- **Problem details**
Repeat the listing verbatim. Drop any pictures.

- **Dataset section**
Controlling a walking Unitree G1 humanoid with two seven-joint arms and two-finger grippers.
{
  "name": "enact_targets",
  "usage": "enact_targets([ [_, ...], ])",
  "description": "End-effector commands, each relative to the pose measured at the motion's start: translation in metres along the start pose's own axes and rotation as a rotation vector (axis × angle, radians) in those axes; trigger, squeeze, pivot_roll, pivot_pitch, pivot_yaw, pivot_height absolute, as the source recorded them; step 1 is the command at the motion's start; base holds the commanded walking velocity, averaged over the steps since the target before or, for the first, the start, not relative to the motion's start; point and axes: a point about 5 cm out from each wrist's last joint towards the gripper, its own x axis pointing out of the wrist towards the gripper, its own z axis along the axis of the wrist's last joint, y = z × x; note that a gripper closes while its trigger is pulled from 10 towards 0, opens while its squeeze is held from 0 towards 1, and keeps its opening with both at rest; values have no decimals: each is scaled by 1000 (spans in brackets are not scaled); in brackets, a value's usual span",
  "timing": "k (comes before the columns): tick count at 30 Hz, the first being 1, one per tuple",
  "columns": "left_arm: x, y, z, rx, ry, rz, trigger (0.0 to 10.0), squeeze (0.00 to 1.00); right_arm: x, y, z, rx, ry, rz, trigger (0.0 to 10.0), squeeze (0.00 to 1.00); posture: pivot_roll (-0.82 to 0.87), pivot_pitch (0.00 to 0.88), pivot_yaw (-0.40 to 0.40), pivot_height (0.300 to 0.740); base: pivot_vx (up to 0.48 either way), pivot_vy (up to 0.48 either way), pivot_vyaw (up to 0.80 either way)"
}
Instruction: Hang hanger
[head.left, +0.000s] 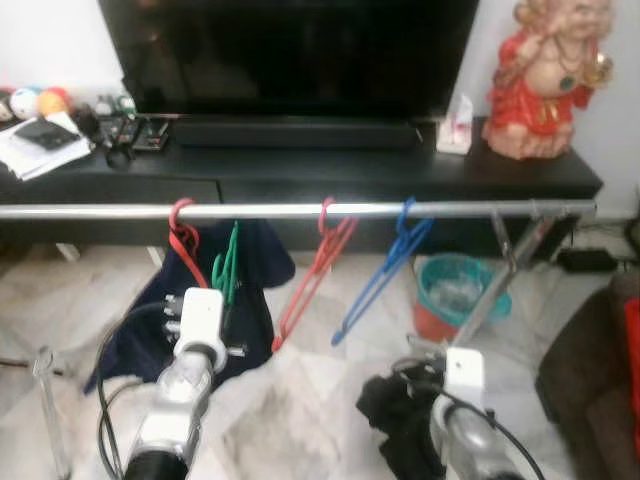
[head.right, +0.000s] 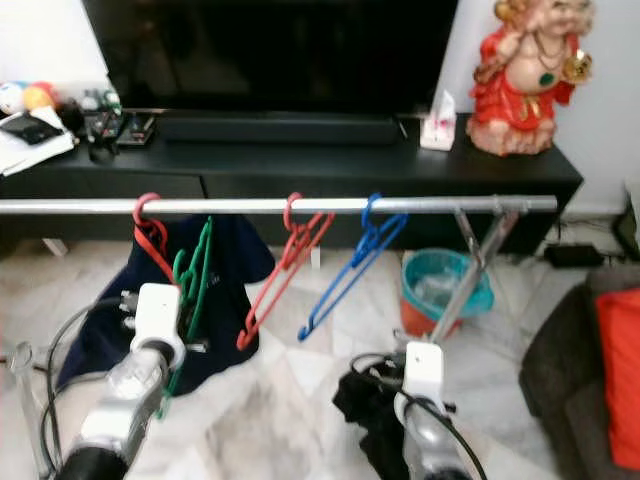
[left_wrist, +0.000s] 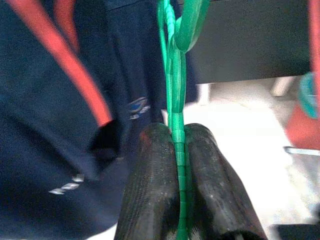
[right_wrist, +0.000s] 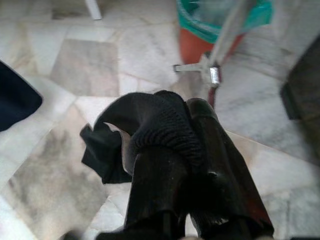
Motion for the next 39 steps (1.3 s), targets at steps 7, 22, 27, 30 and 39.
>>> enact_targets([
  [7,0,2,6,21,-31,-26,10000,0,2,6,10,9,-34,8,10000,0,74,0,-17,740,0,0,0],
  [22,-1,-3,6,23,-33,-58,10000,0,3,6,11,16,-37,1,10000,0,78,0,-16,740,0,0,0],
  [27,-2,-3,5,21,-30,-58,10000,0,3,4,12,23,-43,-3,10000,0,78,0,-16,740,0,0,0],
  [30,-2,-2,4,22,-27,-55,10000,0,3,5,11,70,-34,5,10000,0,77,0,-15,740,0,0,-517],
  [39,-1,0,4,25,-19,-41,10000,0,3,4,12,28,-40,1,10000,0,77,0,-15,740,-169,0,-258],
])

- **Response area**
Controlling a walking Unitree G1 humanoid with two seven-joint arms and two-finger grippers.
{
  "name": "enact_targets",
  "usage": "enact_targets([ [_, ...], ])",
  "description": "End-effector commands, each relative to the pose measured at the motion's start: translation in metres along the start pose's own axes and rotation as a rotation vector (axis × angle, radians) in those axes; trigger, squeeze, pivot_roll, pivot_pitch, pivot_yaw, pivot_height absolute, as the source recorded them; step 1 is the command at the motion's start; base holds the commanded walking velocity, averaged over the steps since the target before or, for the first, the start, not relative to the motion's start; point and axes: a point about 5 cm out from each wrist's last joint towards the gripper, its own x axis pointing out of the wrist towards the gripper, its own z axis along the axis of the wrist's last joint, y = z × x; note that a gripper closes while its trigger is pulled from 10 towards 0, opens while its squeeze is held from 0 towards 1, and keeps its opening with both at rest; values have no decimals: each is scaled by 1000 (spans in brackets are not scaled); in brackets, a value's usual span",
  "timing": "k (comes before the columns): tick count at 30 Hz, the first being 1, one per tuple",
  "columns": "left_arm: x, y, z, rx, ry, rz, trigger (0.0 to 10.0), squeeze (0.00 to 1.00); right_arm: x, y, z, rx, ry, rz, trigger (0.0 to 10.0), squeeze (0.00 to 1.00); posture: pivot_roll (-0.82 to 0.87), pivot_pitch (0.00 to 0.88), pivot_yaw (-0.40 to 0.40), pivot_height (0.300 to 0.740); base: pivot_vx (up to 0.48 either way), pivot_vy (up to 0.48 either way), pivot_vyaw (up to 0.80 either way)"
}
Instruction: Hang hanger
[head.left, +0.000s] 
[head.right, +0.000s] 
[left_wrist, +0.000s] 
[right_wrist, +0.000s] 
Motion for the next 39 steps (1.3 s), targets at steps 7, 22, 27, 30 and 39.
>>> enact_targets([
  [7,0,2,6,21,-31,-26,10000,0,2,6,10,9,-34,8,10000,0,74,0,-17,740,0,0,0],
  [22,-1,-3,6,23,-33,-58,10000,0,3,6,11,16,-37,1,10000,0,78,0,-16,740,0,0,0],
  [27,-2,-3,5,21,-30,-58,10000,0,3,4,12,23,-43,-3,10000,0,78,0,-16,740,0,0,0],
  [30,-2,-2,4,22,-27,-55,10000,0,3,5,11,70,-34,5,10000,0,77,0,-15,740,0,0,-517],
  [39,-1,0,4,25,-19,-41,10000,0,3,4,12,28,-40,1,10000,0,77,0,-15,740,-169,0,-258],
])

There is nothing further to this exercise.